What you are asked to do: An exact copy of the data is required; the images should not appear in it.

Data excerpt:
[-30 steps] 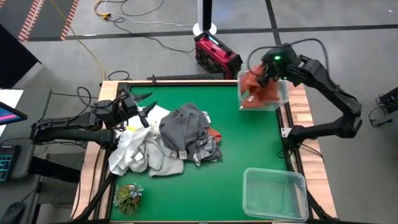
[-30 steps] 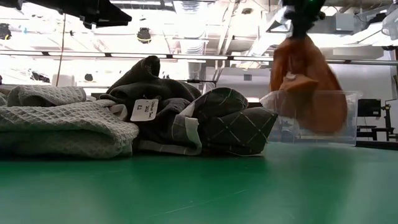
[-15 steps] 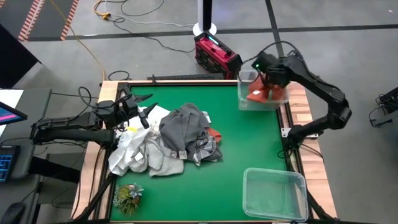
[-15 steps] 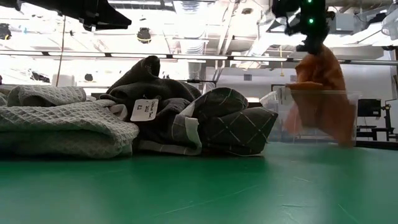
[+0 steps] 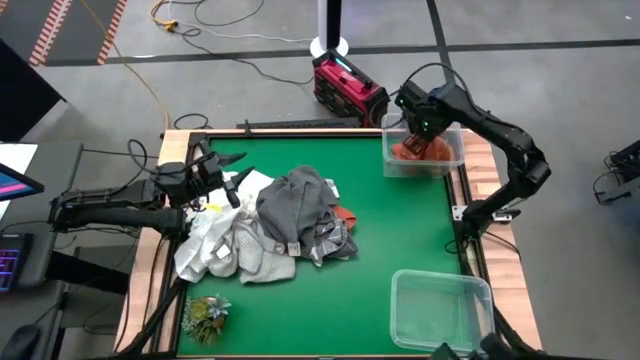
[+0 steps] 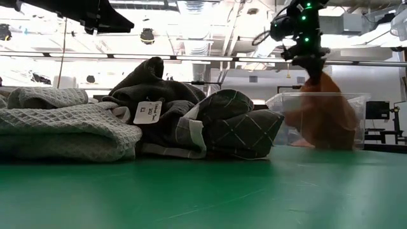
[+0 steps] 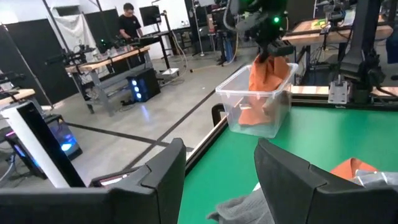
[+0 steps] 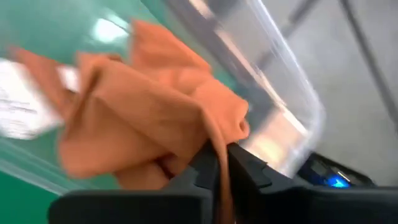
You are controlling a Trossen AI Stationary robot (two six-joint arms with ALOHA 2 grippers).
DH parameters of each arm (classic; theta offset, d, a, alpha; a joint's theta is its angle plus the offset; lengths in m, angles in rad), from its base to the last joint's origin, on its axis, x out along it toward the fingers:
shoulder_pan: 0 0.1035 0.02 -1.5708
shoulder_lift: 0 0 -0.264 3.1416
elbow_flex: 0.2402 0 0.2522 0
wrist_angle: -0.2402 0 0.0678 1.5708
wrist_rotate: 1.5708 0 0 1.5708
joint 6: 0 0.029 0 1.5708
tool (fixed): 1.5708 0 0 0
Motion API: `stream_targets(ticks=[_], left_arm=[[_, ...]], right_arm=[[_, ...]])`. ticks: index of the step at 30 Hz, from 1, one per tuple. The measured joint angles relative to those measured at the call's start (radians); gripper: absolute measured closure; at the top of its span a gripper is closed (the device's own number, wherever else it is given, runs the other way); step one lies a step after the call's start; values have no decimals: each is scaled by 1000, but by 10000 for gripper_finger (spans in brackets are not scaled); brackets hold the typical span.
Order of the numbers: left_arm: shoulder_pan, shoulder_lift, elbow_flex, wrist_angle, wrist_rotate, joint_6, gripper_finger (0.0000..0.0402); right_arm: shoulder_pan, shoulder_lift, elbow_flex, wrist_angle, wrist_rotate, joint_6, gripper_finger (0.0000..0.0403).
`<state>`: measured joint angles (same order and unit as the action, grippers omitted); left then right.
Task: Sort towels by color in basket
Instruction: Put the orange towel into the top transparent bin, then put the gray towel into the top transparent bin
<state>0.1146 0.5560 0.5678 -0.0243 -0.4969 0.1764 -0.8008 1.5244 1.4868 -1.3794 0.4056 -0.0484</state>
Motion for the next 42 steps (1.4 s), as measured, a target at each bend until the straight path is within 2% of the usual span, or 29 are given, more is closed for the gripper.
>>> stream_targets(ticks=[4,8,11,15,18,22,26,34,39,42], left_arm=[[0,0,0,-24,0,0,221],[0,0,0,-49,2,-2,221],[0,0,0,-63,11,-3,221],[0,0,0,-68,70,7,221],[0,0,0,-61,85,25,221],[0,5,0,-44,85,25,221],[0,27,0,-39,86,18,221],[0,61,0,-59,127,-54,221],[-5,61,0,-52,139,-89,221],[-24,61,0,-56,155,-110,221]], right_arm=[[-39,2,0,53,-218,-41,300],[-54,23,0,65,-296,-79,250],[-57,32,2,76,-392,-93,213],[-53,31,50,15,-408,-96,172],[-31,-13,87,63,-404,-64,156],[119,-75,68,215,-400,-95,153],[317,-106,-29,447,-411,-105,153],[666,-43,-252,932,-428,-136,152],[826,62,-288,1176,-264,-226,152],[881,141,-290,1294,-225,-296,152]])
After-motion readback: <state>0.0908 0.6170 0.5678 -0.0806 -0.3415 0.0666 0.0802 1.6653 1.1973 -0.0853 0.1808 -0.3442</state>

Output for this exercise:
[-30 steps] 
[-30 steps] 
[-15 steps] 
[-15 steps] 
[+0 steps] 
[+0 steps] 
[+0 steps] 
[+0 steps] 
You are controlling a Trossen AI Stationary robot (two six-joint arms with ALOHA 2 grippers).
DH parameters of each arm (classic; theta offset, d, a, alpha; a joint's theta is its angle plus the offset; lengths in m, angles in rad), from its base to the last joint's origin, on its axis, x out along it toward the fingers:
shoulder_pan: 0 0.1035 0.02 -1.5708
shoulder_lift: 0 0 -0.264 3.1416
elbow_flex: 0.2402 0 0.2522 0
wrist_angle: -0.2402 0 0.0678 1.5708
wrist_rotate: 1.5708 0 0 1.5708
joint 6: 0 0.029 0 1.5708
tool (fixed): 1.5708 0 0 0
Motion API: `stream_targets(ticks=[_], left_arm=[[_, ...]], right_arm=[[_, ...]])`. ticks: index of the step at 30 Hz, from 1, one per tuple. The measured joint angles relative to those measured at the call's start (radians); gripper: absolute measured closure; at the top of its span a gripper is closed (the device's own number, wherever else it is given, runs the other way); step one lies a step after the call's start; values have no decimals: each is scaled by 1000, but by 10000 for gripper_finger (spans in brackets are not scaled); brackets hold the typical span.
Order of the numbers: left_arm: shoulder_pan, shoulder_lift, elbow_flex, wrist_angle, wrist_rotate, joint_6, gripper_finger (0.0000..0.0402); right_arm: shoulder_pan, shoulder_lift, elbow_flex, wrist_angle, wrist_rotate, joint_6, gripper_finger (0.0000..0.0403).
`<state>`: measured joint angles (same order and unit as the action, grippers omitted); left then right.
Task: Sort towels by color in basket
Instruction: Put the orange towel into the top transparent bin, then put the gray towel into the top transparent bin
<state>0.1146 0.5560 0.5678 -0.0243 -0.4969 0.1764 -0.8008 1.5244 1.4868 -1.3794 0.4056 -0.0484</state>
Motion for the next 42 steps (1.4 s), as measured, a target at each bend until the straight path is within 2% of the usual span, or 29 are given, more is closed for the gripper.
>>> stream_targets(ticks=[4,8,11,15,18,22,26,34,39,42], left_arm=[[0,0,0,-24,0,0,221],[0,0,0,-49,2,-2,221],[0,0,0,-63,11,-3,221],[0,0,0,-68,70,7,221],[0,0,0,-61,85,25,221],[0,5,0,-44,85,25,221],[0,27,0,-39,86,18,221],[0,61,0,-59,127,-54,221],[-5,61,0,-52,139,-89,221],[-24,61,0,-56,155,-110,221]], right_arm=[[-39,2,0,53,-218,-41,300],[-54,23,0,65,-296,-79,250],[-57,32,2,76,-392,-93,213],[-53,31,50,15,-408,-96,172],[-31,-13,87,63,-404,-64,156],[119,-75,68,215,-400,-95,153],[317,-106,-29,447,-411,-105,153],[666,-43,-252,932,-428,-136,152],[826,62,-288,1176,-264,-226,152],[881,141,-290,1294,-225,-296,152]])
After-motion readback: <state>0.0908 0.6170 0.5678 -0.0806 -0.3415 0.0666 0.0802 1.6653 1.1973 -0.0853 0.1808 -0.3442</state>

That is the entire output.